The Company is in the clinical stage and has not yet generated any revenues. For the fiscal year ended June 30, 2019, the Company incurred a net loss of $30.4 million and net cash used in operating activities amounted to $15.3 million. For the six months ended December 31, 2019, the Company incurred a net loss of $11.7 million and net cash used in operating activities amounted to $14.4 million. As of December 31, 2019, the Company had an accumulated deficit of $138.6 million. As of December 31, 2019, the Company had cash, cash equivalents and restricted cash of $19.7 million and total liabilities of $5.9 million.

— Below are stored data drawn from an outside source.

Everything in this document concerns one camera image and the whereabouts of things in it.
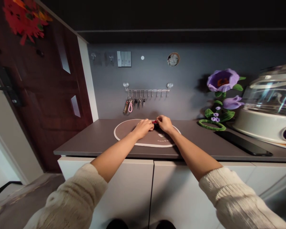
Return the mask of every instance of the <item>dark ceiling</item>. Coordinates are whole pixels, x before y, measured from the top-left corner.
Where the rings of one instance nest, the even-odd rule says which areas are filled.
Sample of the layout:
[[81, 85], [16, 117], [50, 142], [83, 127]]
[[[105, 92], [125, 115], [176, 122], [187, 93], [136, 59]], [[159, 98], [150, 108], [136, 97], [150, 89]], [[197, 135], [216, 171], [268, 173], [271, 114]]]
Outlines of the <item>dark ceiling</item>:
[[286, 27], [285, 1], [42, 2], [76, 31]]
[[286, 42], [285, 1], [41, 1], [90, 43]]

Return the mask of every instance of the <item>key holder rack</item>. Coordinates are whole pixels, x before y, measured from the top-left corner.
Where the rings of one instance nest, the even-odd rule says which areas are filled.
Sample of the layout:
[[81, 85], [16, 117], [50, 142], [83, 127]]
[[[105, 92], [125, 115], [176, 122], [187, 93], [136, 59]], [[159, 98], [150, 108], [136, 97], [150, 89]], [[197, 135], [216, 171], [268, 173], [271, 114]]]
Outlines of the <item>key holder rack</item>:
[[129, 83], [123, 83], [123, 86], [125, 87], [125, 91], [126, 92], [139, 92], [139, 93], [144, 93], [144, 96], [145, 94], [147, 93], [147, 98], [149, 97], [149, 94], [151, 93], [151, 97], [153, 97], [153, 93], [155, 92], [156, 93], [156, 97], [158, 97], [158, 93], [161, 92], [161, 97], [162, 97], [162, 94], [163, 92], [166, 92], [166, 97], [168, 97], [168, 93], [170, 92], [170, 89], [174, 86], [173, 83], [167, 83], [166, 84], [166, 87], [167, 89], [128, 89], [129, 87]]

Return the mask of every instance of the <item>purple flower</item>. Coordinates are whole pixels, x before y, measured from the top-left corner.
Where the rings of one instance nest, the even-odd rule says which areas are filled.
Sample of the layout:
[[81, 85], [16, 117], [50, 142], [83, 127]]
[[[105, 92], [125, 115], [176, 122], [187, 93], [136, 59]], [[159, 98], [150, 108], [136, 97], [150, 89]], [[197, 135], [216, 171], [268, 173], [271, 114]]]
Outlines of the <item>purple flower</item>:
[[209, 76], [207, 86], [211, 91], [226, 92], [232, 89], [238, 80], [239, 75], [230, 68], [223, 71], [216, 70]]
[[242, 98], [239, 97], [238, 95], [235, 96], [234, 98], [228, 98], [225, 99], [223, 103], [223, 108], [228, 109], [228, 110], [234, 110], [236, 108], [239, 108], [241, 105], [244, 105], [243, 102], [239, 102]]

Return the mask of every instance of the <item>kitchen counter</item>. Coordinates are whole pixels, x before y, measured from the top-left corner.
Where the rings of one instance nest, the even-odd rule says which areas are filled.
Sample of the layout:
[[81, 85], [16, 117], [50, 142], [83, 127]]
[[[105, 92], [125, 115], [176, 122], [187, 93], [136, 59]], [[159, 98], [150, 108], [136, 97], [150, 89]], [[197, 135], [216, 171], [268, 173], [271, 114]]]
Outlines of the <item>kitchen counter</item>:
[[[117, 142], [117, 139], [113, 135], [113, 131], [115, 127], [123, 121], [124, 120], [120, 119], [99, 119], [71, 138], [65, 144], [57, 148], [54, 151], [54, 154], [96, 157]], [[214, 134], [212, 130], [199, 126], [197, 124], [197, 120], [172, 120], [172, 123], [176, 128], [179, 129], [182, 135], [216, 160], [286, 162], [285, 148], [259, 141], [231, 129], [227, 128], [227, 131], [230, 131], [246, 139], [247, 141], [262, 147], [263, 149], [273, 153], [273, 156], [258, 157], [247, 154], [243, 150], [222, 139], [220, 136]], [[134, 146], [127, 158], [182, 159], [176, 146], [168, 148]]]

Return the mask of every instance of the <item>sweater sleeve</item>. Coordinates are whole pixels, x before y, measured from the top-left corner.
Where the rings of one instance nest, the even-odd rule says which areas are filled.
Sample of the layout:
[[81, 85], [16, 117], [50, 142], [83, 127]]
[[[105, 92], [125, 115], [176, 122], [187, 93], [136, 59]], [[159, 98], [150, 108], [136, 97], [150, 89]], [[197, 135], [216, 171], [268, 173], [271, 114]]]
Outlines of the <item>sweater sleeve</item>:
[[226, 229], [286, 228], [286, 222], [228, 168], [209, 172], [200, 180], [199, 186], [216, 208], [217, 217]]
[[49, 195], [24, 228], [89, 228], [107, 185], [93, 165], [85, 164]]

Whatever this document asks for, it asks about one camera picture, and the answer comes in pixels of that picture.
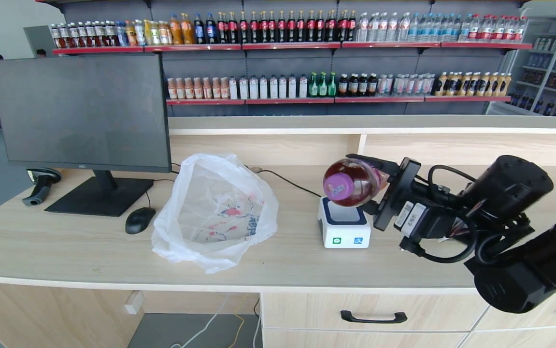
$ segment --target purple bottle cap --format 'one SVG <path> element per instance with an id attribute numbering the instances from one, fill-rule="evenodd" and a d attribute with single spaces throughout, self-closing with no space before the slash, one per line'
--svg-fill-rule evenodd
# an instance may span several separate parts
<path id="1" fill-rule="evenodd" d="M 323 190 L 330 201 L 346 200 L 351 196 L 354 189 L 353 179 L 344 173 L 333 174 L 323 183 Z"/>

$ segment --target monitor screen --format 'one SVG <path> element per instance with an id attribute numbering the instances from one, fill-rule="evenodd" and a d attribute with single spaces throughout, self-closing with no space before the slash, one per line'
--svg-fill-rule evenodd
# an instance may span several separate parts
<path id="1" fill-rule="evenodd" d="M 157 55 L 0 61 L 0 117 L 12 163 L 171 170 Z"/>

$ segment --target red shelf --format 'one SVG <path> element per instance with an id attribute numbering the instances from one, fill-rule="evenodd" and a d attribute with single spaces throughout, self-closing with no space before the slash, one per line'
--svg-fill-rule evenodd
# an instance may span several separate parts
<path id="1" fill-rule="evenodd" d="M 333 98 L 247 99 L 246 104 L 333 104 Z"/>
<path id="2" fill-rule="evenodd" d="M 478 95 L 427 95 L 427 102 L 509 102 L 511 97 L 507 95 L 499 96 L 478 96 Z"/>
<path id="3" fill-rule="evenodd" d="M 85 48 L 57 48 L 52 50 L 53 55 L 81 55 L 83 53 L 132 53 L 143 52 L 142 46 L 130 47 L 85 47 Z"/>
<path id="4" fill-rule="evenodd" d="M 319 49 L 340 48 L 340 42 L 282 42 L 282 43 L 244 43 L 244 50 L 253 49 Z"/>
<path id="5" fill-rule="evenodd" d="M 424 97 L 336 97 L 336 103 L 417 103 Z"/>
<path id="6" fill-rule="evenodd" d="M 145 46 L 145 52 L 176 51 L 241 51 L 240 44 L 170 44 L 168 46 Z"/>
<path id="7" fill-rule="evenodd" d="M 243 99 L 167 99 L 167 105 L 243 105 Z"/>
<path id="8" fill-rule="evenodd" d="M 531 49 L 530 43 L 486 43 L 486 42 L 441 42 L 444 48 L 501 48 L 501 49 Z"/>
<path id="9" fill-rule="evenodd" d="M 441 42 L 342 42 L 342 48 L 375 48 L 375 47 L 441 47 Z"/>

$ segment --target white wall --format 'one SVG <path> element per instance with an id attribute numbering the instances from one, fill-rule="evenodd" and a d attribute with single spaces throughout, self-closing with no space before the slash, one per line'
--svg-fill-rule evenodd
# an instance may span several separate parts
<path id="1" fill-rule="evenodd" d="M 64 22 L 58 9 L 35 0 L 0 0 L 0 55 L 32 58 L 24 27 Z"/>

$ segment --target monitor stand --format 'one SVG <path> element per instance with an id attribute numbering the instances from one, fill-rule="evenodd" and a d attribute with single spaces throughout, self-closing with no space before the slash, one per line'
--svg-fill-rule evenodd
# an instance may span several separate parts
<path id="1" fill-rule="evenodd" d="M 121 216 L 149 188 L 150 179 L 114 178 L 110 170 L 94 170 L 95 176 L 46 208 L 48 212 L 97 216 Z"/>

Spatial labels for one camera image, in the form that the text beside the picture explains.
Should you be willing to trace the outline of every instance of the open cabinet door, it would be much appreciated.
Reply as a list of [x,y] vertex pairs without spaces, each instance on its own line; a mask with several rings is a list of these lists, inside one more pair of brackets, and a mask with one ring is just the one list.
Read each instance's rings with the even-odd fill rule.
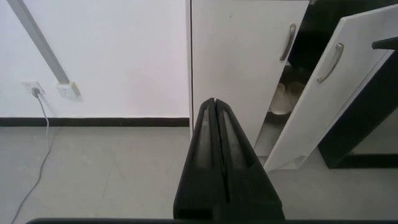
[[295,169],[310,155],[350,96],[377,72],[373,68],[387,50],[373,50],[372,43],[398,36],[397,22],[398,4],[341,18],[264,165],[266,171]]

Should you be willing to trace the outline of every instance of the cable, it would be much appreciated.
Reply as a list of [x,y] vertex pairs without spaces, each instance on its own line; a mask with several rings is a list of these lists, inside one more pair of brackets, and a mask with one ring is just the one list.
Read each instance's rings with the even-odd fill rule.
[[45,161],[47,160],[47,157],[49,156],[50,151],[51,151],[50,141],[49,141],[49,126],[50,126],[50,122],[49,122],[49,119],[47,118],[47,115],[45,114],[45,110],[44,110],[42,101],[41,101],[40,98],[39,98],[39,95],[40,95],[39,89],[33,88],[33,89],[32,89],[32,94],[33,94],[34,97],[36,97],[36,98],[38,99],[38,101],[39,101],[39,103],[40,103],[40,107],[42,108],[42,111],[43,111],[43,114],[44,114],[45,121],[47,122],[47,128],[46,128],[46,130],[45,130],[45,137],[46,137],[46,139],[47,139],[47,149],[48,149],[48,151],[47,151],[47,154],[46,154],[45,157],[44,157],[44,160],[43,160],[43,162],[42,162],[42,165],[40,166],[39,178],[37,179],[36,184],[31,188],[31,190],[27,193],[27,195],[24,197],[24,199],[22,200],[22,202],[19,204],[18,209],[17,209],[17,212],[16,212],[14,218],[12,219],[11,224],[14,224],[14,222],[15,222],[15,220],[17,219],[18,214],[19,214],[19,212],[21,211],[21,208],[22,208],[22,206],[24,205],[26,199],[29,197],[30,193],[32,193],[32,191],[36,188],[36,186],[39,184],[40,180],[42,179],[43,167],[44,167]]

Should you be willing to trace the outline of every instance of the wall socket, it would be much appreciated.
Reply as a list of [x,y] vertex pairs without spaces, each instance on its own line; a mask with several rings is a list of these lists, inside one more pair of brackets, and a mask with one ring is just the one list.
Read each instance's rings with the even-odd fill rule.
[[29,94],[32,94],[32,88],[36,87],[40,90],[40,94],[44,94],[44,90],[40,86],[38,82],[21,82],[21,84],[25,87],[26,91],[28,91]]
[[58,84],[57,90],[63,98],[68,98],[69,100],[77,100],[80,96],[80,92],[74,82]]

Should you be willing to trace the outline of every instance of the tiled floor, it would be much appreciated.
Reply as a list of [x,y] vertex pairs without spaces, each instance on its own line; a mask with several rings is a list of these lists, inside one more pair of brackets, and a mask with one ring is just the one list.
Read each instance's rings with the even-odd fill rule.
[[[16,223],[37,217],[172,218],[188,128],[50,128],[43,178]],[[46,153],[45,128],[0,128],[0,223],[11,222]],[[269,173],[288,219],[398,219],[398,170]]]

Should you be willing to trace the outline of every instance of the silver cabinet handle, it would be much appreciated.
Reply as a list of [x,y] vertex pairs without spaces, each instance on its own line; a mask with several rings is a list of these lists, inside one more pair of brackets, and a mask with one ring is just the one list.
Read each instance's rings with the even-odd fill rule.
[[334,71],[334,69],[336,68],[338,62],[340,61],[341,55],[343,54],[344,51],[344,44],[342,43],[338,43],[336,45],[336,52],[337,52],[337,58],[335,60],[335,62],[333,63],[333,66],[331,67],[331,69],[329,70],[329,72],[324,76],[324,77],[318,77],[318,82],[322,83],[323,81],[325,81],[329,75]]
[[284,53],[282,54],[282,56],[280,56],[279,60],[285,60],[286,59],[287,54],[288,54],[290,48],[292,47],[295,33],[296,33],[296,24],[292,24],[292,25],[290,25],[289,37],[287,39],[287,43],[286,43],[286,46],[285,46]]

As discussed in Note 5, in July and August 2019 the Company received aggregate net proceeds of approximately $22.6 million from the issuance of approximately 82.9 million shares of Common Stock to investors in a private placement. Management believes the Company’s existing cash, cash equivalents and restricted cash balance of $19.7 million will be adequate to carry out currently planned activities through February 2021. The Company has flexibility to delay clinical programs, if necessary, to ensure that adequate capital resources are available to fund activities for the next 12 months. Therefore, if additional financing is not obtained by the second quarter of calendar year 2020, management plans to delay clinical spending and reduce discretionary spending in order to ensure that the Company’s most important clinical initiatives continue to be funded for the next 12 months. Management believes it has the ability to effectively manage these expenditures to enable the Company to have sufficient liquidity to operate through February 2021. The Company expects to continue pursuing equity and/or debt financings to provide funding for clinical programs and other planned activities for the foreseeable future. There are no assurances that the Company will be able to obtain additional financing equity offerings and bank financings in the future. Even if these financing sources are available, they may be on terms that are not acceptable to management and the Company’s stockholders.